**DATA:**
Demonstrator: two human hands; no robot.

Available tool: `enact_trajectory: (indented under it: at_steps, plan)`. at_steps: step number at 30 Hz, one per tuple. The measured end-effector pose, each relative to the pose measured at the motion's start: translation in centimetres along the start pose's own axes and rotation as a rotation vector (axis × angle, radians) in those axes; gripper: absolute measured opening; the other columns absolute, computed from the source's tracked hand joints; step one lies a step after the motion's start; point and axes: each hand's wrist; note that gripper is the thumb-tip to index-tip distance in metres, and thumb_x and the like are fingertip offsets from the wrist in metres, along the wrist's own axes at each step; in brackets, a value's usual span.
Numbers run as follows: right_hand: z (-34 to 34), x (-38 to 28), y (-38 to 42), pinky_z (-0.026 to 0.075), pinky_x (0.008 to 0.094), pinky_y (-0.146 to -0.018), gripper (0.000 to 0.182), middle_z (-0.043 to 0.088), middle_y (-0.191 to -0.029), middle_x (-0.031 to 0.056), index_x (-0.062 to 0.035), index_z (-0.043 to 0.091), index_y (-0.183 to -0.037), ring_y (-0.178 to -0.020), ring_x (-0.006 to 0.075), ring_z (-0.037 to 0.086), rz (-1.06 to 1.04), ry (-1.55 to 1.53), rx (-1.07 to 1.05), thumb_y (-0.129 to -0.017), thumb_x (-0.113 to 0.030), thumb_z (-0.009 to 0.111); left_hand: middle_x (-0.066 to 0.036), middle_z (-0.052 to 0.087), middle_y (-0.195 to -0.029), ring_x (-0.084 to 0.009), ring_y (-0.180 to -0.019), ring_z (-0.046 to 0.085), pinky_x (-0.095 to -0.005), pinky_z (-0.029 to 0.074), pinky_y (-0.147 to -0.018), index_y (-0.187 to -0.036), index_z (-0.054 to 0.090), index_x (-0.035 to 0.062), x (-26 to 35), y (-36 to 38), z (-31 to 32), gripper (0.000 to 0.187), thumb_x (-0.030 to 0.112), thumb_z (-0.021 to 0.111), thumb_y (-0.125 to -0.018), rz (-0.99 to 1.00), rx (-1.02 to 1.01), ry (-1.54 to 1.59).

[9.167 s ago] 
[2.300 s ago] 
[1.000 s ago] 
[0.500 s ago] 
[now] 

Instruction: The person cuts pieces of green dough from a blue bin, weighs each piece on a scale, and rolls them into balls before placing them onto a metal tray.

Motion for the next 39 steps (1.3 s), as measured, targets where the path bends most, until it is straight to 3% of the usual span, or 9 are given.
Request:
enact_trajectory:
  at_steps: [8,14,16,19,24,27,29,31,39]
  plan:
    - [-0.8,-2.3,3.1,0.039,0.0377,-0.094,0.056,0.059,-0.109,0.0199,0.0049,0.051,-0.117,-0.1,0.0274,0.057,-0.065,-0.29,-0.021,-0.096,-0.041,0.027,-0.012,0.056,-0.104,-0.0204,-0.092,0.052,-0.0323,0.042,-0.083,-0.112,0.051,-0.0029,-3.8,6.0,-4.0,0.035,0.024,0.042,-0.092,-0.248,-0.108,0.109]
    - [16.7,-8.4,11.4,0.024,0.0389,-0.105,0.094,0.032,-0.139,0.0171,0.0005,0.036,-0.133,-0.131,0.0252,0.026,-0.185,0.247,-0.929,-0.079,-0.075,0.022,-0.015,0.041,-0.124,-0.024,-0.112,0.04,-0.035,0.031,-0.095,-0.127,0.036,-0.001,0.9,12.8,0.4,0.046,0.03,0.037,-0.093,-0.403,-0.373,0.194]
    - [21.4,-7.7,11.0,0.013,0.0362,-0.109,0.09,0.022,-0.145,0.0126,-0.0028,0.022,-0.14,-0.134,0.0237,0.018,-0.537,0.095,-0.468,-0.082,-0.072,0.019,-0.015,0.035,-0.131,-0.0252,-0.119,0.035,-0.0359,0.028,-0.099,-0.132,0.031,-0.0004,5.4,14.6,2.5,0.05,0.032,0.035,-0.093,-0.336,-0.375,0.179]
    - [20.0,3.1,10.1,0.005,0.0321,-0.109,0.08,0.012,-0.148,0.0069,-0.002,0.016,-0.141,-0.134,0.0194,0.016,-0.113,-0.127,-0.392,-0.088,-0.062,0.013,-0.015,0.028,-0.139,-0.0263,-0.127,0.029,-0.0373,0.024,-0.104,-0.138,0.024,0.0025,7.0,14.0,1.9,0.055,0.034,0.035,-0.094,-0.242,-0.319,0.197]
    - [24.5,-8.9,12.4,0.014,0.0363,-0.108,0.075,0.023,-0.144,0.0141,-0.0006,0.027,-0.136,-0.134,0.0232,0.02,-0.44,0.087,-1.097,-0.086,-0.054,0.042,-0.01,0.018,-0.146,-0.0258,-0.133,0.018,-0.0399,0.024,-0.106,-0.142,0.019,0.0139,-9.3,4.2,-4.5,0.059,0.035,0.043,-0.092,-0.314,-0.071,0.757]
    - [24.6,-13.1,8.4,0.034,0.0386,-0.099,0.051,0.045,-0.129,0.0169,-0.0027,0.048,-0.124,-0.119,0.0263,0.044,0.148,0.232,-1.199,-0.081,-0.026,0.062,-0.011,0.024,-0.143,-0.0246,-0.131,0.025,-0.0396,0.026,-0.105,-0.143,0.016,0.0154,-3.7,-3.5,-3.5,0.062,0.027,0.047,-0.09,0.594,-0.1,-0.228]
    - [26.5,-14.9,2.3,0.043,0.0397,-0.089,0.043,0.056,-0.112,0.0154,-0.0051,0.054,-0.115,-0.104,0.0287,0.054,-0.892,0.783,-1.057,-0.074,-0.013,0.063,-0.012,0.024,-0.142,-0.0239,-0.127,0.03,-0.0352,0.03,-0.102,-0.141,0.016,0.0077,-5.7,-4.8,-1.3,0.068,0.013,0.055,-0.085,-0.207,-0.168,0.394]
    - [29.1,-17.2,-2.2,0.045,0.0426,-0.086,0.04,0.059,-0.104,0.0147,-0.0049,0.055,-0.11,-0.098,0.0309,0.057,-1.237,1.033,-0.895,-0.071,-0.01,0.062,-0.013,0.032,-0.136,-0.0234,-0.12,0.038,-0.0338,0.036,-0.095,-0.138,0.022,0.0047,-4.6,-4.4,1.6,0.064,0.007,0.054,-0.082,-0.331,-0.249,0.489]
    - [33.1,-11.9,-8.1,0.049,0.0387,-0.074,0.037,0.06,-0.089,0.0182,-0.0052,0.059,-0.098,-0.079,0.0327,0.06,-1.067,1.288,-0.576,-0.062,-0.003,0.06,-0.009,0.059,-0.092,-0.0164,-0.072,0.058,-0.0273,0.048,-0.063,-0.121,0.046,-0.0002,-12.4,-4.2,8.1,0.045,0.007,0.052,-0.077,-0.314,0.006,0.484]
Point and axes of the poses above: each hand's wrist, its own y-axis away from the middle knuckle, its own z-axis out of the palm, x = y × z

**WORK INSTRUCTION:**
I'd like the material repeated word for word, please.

**YOUR RESPONSE:**
Demonstrator: two human hands; no robot.

Available tool: `enact_trajectory: (indented under it: at_steps, plan)`. at_steps: step number at 30 Hz, one per tuple. The measured end-effector pose, each relative to the pose measured at the motion's start: translation in centimetres along the start pose's own axes and rotation as a rotation vector (axis × angle, radians) in those axes; gripper: absolute measured opening; the other columns absolute, computed from the source's tracked hand joints; step one lies a step after the motion's start; point and axes: each hand's wrist; note that gripper is the thumb-tip to index-tip distance in metres, and thumb_x and the like are fingertip offsets from the wrist in metres, along the wrist's own axes at each step; in brackets, a value's usual span.
Numbers run as follows: right_hand: z (-34 to 34), x (-38 to 28), y (-38 to 42), pinky_z (-0.026 to 0.075), pinky_x (0.008 to 0.094), pinky_y (-0.146 to -0.018), gripper (0.000 to 0.182), middle_z (-0.043 to 0.088), middle_y (-0.191 to -0.029), middle_x (-0.031 to 0.056), index_x (-0.062 to 0.035), index_z (-0.043 to 0.091), index_y (-0.183 to -0.037), ring_y (-0.178 to -0.020), ring_x (-0.006 to 0.075), ring_z (-0.037 to 0.086), rz (-1.06 to 1.04), ry (-1.55 to 1.53), rx (-1.07 to 1.05), thumb_y (-0.129 to -0.017), thumb_x (-0.113 to 0.030), thumb_z (-0.009 to 0.111); left_hand: middle_x (-0.066 to 0.036), middle_z (-0.052 to 0.087), middle_y (-0.195 to -0.029), ring_x (-0.084 to 0.009), ring_y (-0.180 to -0.019), ring_z (-0.046 to 0.085), pinky_x (-0.095 to -0.005), pinky_z (-0.029 to 0.074), pinky_y (-0.147 to -0.018), index_y (-0.187 to -0.036), index_z (-0.054 to 0.090), index_x (-0.035 to 0.062), x (-26 to 35), y (-36 to 38), z (-31 to 32), gripper (0.000 to 0.187), thumb_x (-0.030 to 0.112), thumb_z (-0.021 to 0.111), thumb_y (-0.125 to -0.018), rz (-0.99 to 1.00), rx (-1.02 to 1.01), ry (-1.54 to 1.59).

[9.167 s ago] 
[2.300 s ago] 
[1.000 s ago] 
[0.500 s ago] 
[now] 

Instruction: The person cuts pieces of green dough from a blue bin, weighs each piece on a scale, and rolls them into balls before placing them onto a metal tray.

Motion for the next 39 steps (1.3 s), as measured, targets where the path bends most, until it is straight to 3% of the usual span, or 9 are given.
Request:
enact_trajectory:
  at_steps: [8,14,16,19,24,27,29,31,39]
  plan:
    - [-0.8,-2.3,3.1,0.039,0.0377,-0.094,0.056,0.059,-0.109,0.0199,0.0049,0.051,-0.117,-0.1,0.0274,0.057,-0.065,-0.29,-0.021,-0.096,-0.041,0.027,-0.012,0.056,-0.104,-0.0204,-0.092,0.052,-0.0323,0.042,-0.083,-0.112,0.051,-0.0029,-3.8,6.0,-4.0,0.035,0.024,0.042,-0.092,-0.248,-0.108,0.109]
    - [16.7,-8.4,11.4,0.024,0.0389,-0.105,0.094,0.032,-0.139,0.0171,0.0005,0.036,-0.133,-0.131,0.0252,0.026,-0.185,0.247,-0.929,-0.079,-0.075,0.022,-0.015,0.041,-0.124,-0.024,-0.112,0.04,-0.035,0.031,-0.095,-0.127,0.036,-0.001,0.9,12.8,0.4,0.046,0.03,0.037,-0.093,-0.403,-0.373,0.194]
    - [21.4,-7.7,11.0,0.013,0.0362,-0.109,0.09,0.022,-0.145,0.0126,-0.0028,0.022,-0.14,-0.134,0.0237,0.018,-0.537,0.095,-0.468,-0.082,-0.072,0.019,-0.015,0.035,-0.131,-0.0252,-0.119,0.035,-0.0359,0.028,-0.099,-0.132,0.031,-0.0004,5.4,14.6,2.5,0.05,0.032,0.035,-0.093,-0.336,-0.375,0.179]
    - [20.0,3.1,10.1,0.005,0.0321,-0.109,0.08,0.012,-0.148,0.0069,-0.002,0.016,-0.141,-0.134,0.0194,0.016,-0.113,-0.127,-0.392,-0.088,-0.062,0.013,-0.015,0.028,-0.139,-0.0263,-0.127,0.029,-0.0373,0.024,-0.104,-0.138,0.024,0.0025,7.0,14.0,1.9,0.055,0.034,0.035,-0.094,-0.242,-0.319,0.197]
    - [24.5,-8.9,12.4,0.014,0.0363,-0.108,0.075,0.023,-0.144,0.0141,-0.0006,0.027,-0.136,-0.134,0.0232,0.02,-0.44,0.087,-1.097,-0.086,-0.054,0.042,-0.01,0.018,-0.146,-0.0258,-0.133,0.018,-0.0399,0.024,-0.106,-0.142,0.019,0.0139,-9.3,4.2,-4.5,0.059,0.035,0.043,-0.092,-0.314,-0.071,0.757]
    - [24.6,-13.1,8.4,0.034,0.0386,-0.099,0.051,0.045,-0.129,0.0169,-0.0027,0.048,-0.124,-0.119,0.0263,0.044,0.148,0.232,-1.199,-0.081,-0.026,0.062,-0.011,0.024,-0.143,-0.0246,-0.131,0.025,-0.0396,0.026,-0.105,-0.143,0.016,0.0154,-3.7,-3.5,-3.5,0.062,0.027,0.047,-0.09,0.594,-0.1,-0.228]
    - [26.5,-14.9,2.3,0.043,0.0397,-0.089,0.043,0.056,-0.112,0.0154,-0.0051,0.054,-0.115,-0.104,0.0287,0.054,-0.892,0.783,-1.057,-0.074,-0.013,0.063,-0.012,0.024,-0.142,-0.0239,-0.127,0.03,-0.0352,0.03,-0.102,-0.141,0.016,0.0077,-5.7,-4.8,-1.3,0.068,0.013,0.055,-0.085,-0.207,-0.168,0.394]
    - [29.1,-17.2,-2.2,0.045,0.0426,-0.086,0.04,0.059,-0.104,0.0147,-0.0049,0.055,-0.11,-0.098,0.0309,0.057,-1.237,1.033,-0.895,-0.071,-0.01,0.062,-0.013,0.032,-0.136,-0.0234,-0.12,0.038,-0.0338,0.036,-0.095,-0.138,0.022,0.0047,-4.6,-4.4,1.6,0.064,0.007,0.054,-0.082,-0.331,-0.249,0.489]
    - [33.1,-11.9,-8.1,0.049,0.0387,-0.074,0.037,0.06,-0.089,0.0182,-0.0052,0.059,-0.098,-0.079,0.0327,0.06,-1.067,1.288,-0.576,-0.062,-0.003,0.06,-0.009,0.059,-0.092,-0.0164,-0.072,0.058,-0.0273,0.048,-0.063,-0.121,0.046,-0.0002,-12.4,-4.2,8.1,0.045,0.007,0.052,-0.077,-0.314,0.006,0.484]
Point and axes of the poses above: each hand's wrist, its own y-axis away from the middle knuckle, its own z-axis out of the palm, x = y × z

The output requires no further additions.